Could this apparent pattern of relative leniency towards high-status freeloaders be some kind of illusion? Experimental evidence suggests otherwise. There were two particularly important studies on this in the late 1990s, and both suggested that low-status free riders really do get singled out. One of these was an experiment by Linda Mealey and colleagues [3], in which participants viewed a series of faces, and the owner of each face was described as either (a) a cheater or a cooperator, or (b) high-status or low-status. When participants returned to the lab a week later to try and identify the faces they had seen before, they tended to remember the cheaters better than the cooperators, but only the low-status cheaters; memory was not enhanced for high-status cheaters. The second study, by Denise Cummins [4], incorporated something called a ‘Wason selection task’, which has been famously used to demonstrate that people are much better at solving logical problems when these problems are presented in the context of detecting a cheater on a social contract. Cummins added the twist that cheaters were portrayed as being either high-status or low-status, relative to the person trying to detect them; results suggested that cheater detection ability was enhanced only when cheaters were lower-status.

Why would people be so inclined to overlook high-status cheating? Because high-status people make frightening enemies and valuable allies. They’re relatively capable of retaliating against their accusers, which makes accusing them a risky proposition. They’re also relatively useful to have on your side, which provides stronger incentives to avoid conflicts with them. Indeed, a recent study by Michael Bang Peterson and colleagues [5] suggests that a punisher will be more lenient, if he or she regards a punishee as a more potentially valuable long-term associate.
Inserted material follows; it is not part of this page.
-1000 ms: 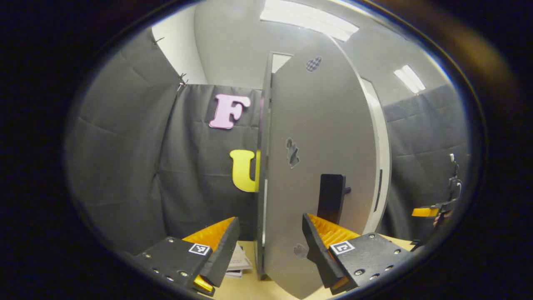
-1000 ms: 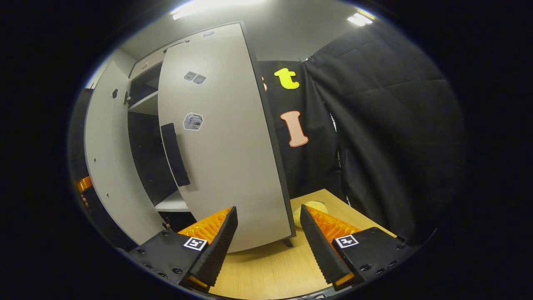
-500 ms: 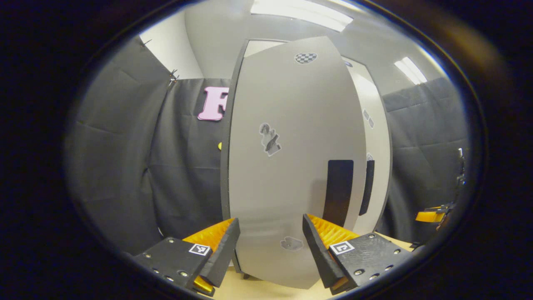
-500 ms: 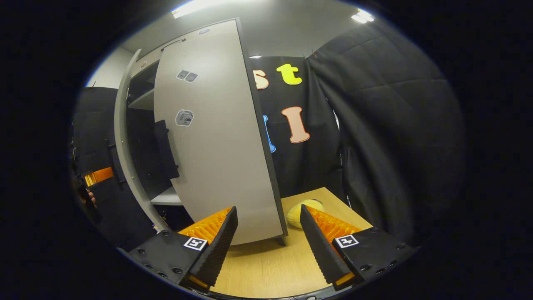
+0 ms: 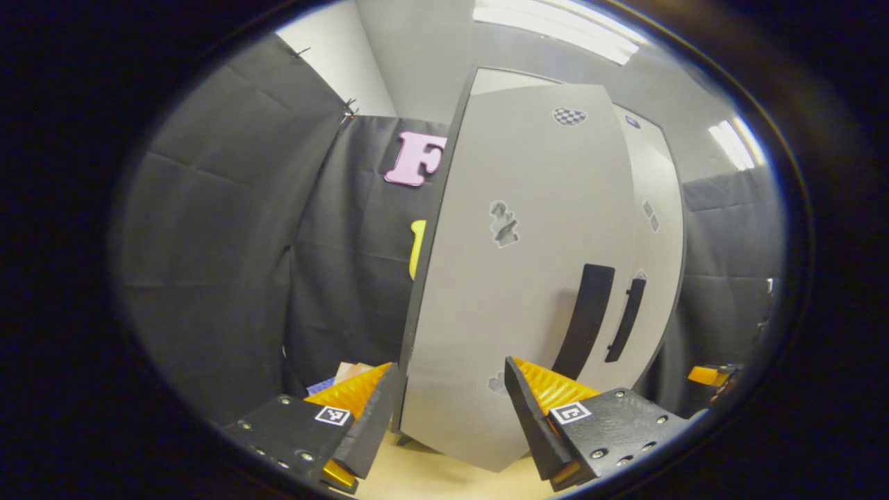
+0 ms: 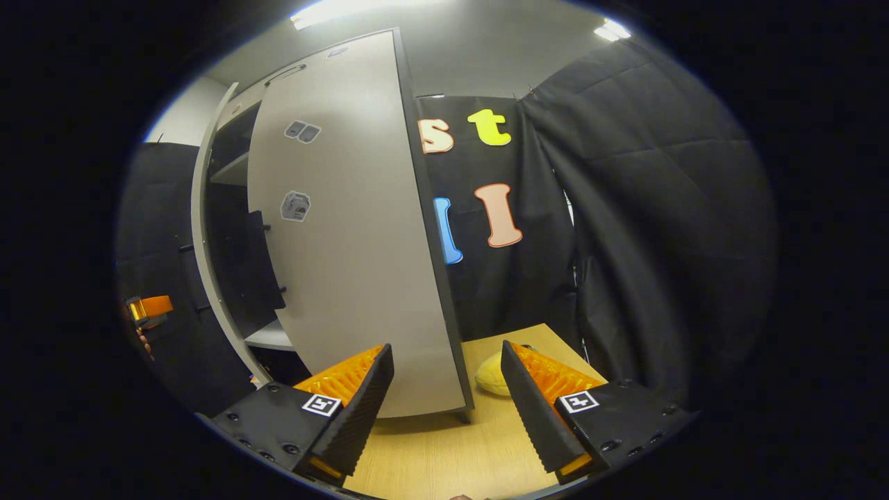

In sum, although there’s no reason to expect for low-status people to free ride more often than high-status people, there is reason to expect that they’ll get accused of it and punished for it more often. This bias serves the interests of punishers; low-status people make easier, safer, and cheaper targets. When politicians speak of punishing free riders, they portray it as a matter of fairness, but their moralizing is too often undermined by a status-based selectivity that isn’t fair at all.

(A version of this article will appear as the author's "Natural Law" column in the banking magazine Global Custodian).

References

1. Price M. E., Cosmides L., Tooby J. (2002). Punitive sentiment as an anti-free rider psychological device. Evolution and Human Behavior 23: 203-231.

2. Price M. E. (2005). Punitive sentiment among the Shuar and in industrialized societies: Cross-cultural similarities. Evolution and Human Behavior 26: 279-287.

3. Mealey L., Daood C., Krage M. (1996). Enhanced memory for faces of cheaters. Ethology and Sociobiology 17: 119-128.

4. Cummins D. D. (1999). Cheater detection is modified by social rank: The impact of dominance on the evolution of cognitive functions. Evolution and Human Behavior 20: 229-248.

5. Peterson M. B., Sell A., Tooby J., Cosmides L. (2012). To punish or repair? Evolutionary psychology and lay intuitions about modern criminal justice. Evolution and Human Behavior 33: 682-695.